[Dataset items]
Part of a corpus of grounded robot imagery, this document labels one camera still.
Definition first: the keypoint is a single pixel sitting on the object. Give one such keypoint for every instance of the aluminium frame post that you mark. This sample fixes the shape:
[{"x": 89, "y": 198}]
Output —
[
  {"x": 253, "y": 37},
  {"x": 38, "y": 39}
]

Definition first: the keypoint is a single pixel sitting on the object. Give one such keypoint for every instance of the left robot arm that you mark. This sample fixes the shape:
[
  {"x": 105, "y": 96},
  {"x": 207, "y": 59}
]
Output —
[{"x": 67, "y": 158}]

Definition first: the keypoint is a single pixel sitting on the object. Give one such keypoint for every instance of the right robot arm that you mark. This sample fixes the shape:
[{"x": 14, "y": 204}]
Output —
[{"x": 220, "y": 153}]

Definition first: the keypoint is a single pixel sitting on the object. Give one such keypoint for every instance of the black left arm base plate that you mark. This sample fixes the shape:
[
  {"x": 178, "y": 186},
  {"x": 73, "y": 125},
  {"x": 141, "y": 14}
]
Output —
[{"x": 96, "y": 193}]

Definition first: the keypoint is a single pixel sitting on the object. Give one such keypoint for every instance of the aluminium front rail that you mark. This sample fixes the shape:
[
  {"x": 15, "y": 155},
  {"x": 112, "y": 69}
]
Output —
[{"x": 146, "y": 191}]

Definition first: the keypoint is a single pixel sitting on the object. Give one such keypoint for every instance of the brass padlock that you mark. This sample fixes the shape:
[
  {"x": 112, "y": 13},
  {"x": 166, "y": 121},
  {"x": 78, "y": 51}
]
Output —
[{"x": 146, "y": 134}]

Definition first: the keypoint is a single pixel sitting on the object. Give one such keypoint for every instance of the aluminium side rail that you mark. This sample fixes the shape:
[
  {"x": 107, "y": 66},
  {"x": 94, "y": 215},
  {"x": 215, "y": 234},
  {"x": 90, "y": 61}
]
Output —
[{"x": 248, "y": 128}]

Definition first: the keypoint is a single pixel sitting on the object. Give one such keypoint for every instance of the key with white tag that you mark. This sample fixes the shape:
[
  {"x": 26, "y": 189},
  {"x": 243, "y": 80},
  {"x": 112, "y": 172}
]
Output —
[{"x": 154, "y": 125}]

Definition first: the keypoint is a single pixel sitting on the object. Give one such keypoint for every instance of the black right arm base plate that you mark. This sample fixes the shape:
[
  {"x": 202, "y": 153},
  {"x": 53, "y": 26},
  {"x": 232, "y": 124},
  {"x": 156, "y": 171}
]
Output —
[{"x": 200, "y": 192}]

How to complete this task: Answer with a single number: the count of lines in the records that contain "black".

Problem solution: 2